MPE quer afastamento de Nenzinho

O Ministério Público Estadual (MPE), por meio da Promotoria de Justiça de Marcelândia, propôs ação civil pública contra o vereador do município, Ervino Kovaleski, o Nenzinho, por improbidade administrativa com pedido liminar de afastamento de função e indisponibilidade de bens. O vereador, que foi alvo da Operação 'Judas', deflagrada pela Polícia Civil , está cumprindo prisão preventiva no Presídio Ferrugem, em Sinop. A ação foi proposta há uma semana. De acordo com o promotor de Justiça, Dannilo Preti Vieira, foi comprovado que o vereador, abusando de seu cargo na Câmara Municipal, solicitava vantagens pessoais em troca de apoio político. “Os documentos evidenciaram o caráter do requerido, totalmente voltado para a prática de crimes contra a administração pública, em um comportamento inadmissível para um representante popular”, disse.

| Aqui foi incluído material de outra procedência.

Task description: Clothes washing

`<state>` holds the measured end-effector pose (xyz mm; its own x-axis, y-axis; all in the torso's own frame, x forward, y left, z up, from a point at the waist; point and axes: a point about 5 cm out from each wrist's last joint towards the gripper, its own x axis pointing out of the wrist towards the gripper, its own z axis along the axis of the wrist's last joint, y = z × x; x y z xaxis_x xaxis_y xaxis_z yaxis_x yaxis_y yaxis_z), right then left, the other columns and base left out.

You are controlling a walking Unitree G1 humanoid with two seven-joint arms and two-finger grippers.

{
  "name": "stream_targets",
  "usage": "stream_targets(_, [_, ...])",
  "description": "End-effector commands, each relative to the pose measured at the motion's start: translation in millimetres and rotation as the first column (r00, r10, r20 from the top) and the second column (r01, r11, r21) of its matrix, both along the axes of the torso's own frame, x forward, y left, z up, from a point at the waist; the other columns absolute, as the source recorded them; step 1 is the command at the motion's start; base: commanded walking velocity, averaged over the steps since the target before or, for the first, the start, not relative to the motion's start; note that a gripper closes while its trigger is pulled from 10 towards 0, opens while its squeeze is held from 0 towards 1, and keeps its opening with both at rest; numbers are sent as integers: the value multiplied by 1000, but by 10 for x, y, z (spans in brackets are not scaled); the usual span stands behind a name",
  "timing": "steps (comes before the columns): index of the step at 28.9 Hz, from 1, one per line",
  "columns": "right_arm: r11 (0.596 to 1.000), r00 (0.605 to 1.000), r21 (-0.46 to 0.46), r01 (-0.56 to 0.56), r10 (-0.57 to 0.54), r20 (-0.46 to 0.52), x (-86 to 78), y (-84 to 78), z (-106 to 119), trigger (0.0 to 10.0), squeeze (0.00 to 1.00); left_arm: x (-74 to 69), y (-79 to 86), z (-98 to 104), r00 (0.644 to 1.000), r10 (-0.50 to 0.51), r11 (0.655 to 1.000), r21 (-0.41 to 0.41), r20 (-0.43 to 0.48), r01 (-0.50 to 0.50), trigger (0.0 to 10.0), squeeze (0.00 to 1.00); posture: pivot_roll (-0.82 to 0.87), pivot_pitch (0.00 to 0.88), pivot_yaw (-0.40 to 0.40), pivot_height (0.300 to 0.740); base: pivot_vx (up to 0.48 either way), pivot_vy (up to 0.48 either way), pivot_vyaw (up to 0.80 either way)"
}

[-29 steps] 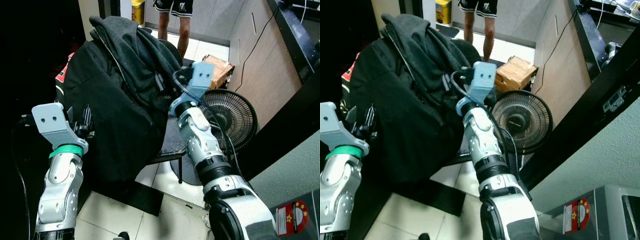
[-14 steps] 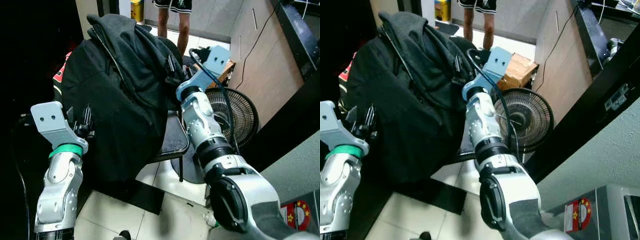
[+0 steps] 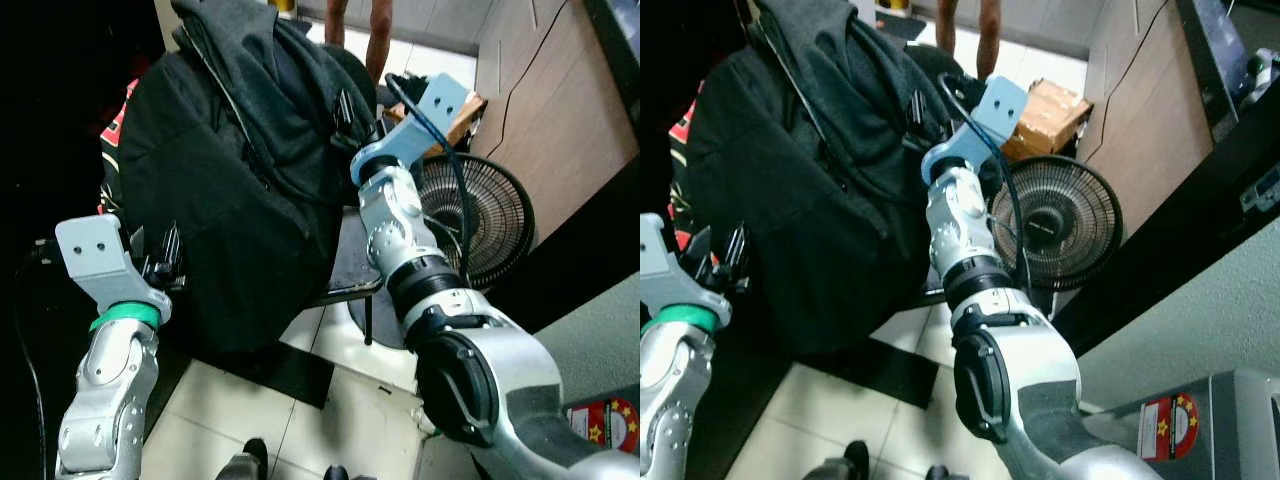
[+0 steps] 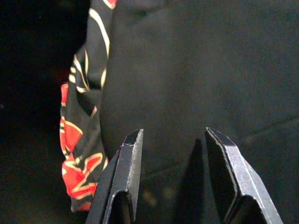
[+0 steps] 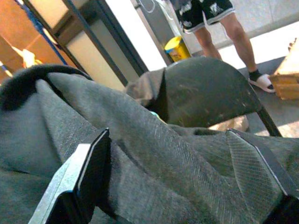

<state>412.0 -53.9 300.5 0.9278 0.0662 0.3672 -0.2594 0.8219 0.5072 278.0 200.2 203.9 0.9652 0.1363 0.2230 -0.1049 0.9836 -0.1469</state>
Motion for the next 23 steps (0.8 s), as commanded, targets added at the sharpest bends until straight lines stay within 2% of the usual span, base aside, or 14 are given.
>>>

A Operação Judas comprovou que o vereador solicitava vantagens indevidas, fato comprovado por depoimentos pessoais de diversos vereadores, inclusive de sua base aliada. “Após quebra de sigilo bancário do requerido, comprovou-se que o mesmo recebeu altas quantias em dinheiro, movimentação financeira incompatível com a renda que recebia como vereador”, informou o promotor de Justiça. Segundo ele, os atos de improbidade administrativa cometidos pelo vereador são caracterizados pela violação dos princípios da legalidade e moralidade e ao dever de lealdade à Casa Legislativa, causando-lhe severo prejuízo de ordem moral. “O requerido atendeu exclusivamente ao seu interesse pessoal, olvidando-se que foi eleito por cidadãos que vivem em um estado democrático de direito e esperam que seus representantes atuem na busca da solução dos problemas locais de cunho coletivo”. Na ação, o Ministério Público ressaltou que o pedido liminar de indisponibilidade de bens faz-se necessário para garantir que os danos causados ao patrimônio público sejam ressarcidos na forma devida. “A medida visa assegurar o resultado prático do futuro e possível provimento jurisdicional que, reconhecendo a lesão ao erário, condene seu causador a recompor o dano causado”, explicou. Caso a medida liminar do afastamento provisório da função do vereador seja concedida, o Ministério Público requer a intimação imediata do presidente da Câmara Municipal para dar posse ao suplente do requerido.